Enterprises face a variety of people-related challenges when implementing machine learning and AI. First is the scarcity and cost of experienced data engineers, data scientists, and machine learning engineers. Assuming the hiring hurdle is overcome, numerous organizational and cultural challenges await. Culture is a key factor in the productivity of enterprise machine learning organizations because the organization’s approach to problem definition, experimentation, priorities, collaboration, communication, and working with end-users/customers are all guided by organizational culture.
Developing and deploying models is a complex, iterative process with numerous inherent complexities. Even at small scales, enterprises can find it difficult to get right. The data science and modeling process is also unique (and difficult) in that it requires a careful balance of scientific exploration and engineering precision. Space must be created to support the “science” aspect of data science, but a lack of rigor and automation gets in the way of efficiency. The key is to apply rigor and automation in the right places, and there are challenges opportunities to do so, as we will see.
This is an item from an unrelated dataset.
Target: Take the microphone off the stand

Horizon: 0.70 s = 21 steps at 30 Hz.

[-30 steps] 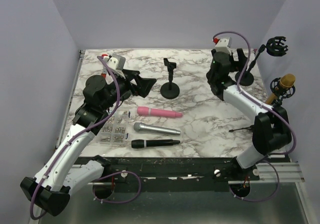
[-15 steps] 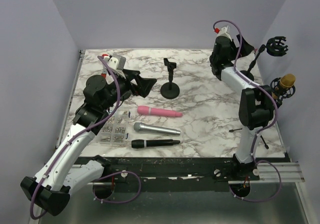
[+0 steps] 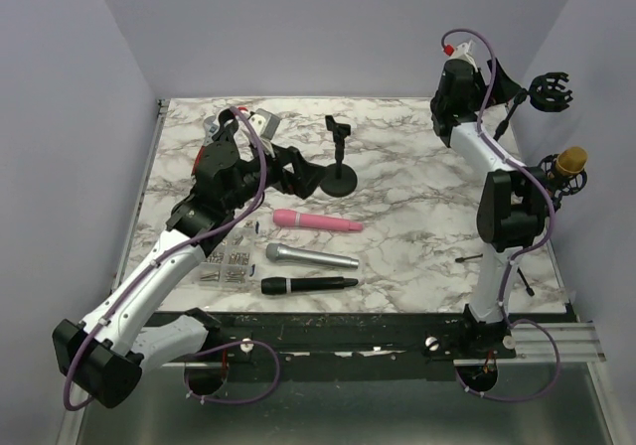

Technology—and its key role in allowing an organization’s people to execute its machine learning process more efficiently—is the central focus of this Solution Guide. Technology without process is simply a tool, and while tools can be helpful, their value is incremental. Conversely, processes without technology limits the efficiency and automation necessary to scale. It is only by supporting an organization’s people—its data scientists and ML engineers in particular—with effective processes and technology, that they are empowered to efficiently apply ML models to extract value from enterprise data at scale.